Reproduce without change the lines in the material below that run from the one with "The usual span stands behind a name" to the end, and nothing more.

◇ ◇ ◇

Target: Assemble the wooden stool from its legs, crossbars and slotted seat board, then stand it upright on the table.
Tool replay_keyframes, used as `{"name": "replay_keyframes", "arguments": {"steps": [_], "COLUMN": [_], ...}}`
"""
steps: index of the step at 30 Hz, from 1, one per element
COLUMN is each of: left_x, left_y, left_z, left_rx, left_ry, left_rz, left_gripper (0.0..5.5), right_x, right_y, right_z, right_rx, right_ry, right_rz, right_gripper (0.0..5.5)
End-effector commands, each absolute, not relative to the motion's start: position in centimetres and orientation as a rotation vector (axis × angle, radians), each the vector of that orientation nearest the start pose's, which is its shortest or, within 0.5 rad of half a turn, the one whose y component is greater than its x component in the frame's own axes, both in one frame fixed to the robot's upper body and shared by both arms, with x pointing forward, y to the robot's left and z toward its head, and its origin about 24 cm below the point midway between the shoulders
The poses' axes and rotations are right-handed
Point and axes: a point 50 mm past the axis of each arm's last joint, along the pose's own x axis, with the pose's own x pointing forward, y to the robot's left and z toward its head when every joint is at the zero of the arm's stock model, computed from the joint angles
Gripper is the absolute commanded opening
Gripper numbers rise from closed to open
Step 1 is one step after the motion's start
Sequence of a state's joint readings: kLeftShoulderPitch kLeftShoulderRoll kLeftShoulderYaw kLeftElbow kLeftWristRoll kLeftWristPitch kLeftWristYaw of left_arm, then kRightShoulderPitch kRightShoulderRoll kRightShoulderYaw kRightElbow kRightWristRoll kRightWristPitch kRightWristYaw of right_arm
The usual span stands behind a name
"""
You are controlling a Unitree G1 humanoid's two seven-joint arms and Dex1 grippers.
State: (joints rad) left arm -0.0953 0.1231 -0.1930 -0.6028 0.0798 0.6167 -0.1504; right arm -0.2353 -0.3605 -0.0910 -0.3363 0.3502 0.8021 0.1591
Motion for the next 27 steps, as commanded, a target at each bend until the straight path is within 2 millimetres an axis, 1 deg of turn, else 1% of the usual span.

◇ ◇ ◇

■ **Completed task**
The usual span stands behind a name
"""
You are controlling a Unitree G1 humanoid's two seven-joint arms and Dex1 grippers.
State: (joints rad) left arm -0.0953 0.1231 -0.1930 -0.6028 0.0798 0.6167 -0.1504; right arm -0.2353 -0.3605 -0.0910 -0.3363 0.3502 0.8021 0.1591
Motion for the next 27 steps, as commanded, a target at each bend until the straight path is within 2 millimetres an axis, 1 deg of turn, else 1% of the usual span.

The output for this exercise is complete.